--- GOAL OF THE EXERCISE ---
Search the listing below for "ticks". Copy each matching line.

--- RECORDED DATA ---
○ ○ ○
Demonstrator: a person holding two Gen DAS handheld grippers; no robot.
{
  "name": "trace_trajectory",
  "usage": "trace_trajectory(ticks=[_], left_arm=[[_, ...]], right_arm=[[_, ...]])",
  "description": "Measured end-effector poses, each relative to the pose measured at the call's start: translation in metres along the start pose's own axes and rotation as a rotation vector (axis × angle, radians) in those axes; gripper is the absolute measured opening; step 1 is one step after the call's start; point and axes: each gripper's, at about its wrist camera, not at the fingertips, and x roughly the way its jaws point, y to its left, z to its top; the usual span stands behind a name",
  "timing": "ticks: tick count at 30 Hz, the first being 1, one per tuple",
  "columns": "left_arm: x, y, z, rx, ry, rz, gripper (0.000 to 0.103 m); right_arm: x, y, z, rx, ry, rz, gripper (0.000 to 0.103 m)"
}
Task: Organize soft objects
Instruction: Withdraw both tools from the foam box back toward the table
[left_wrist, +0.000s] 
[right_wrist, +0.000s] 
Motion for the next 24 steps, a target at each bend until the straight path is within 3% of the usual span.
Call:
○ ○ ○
--- YOUR SOLUTION ---
  "usage": "trace_trajectory(ticks=[_], left_arm=[[_, ...]], right_arm=[[_, ...]])",
  "timing": "ticks: tick count at 30 Hz, the first being 1, one per tuple",

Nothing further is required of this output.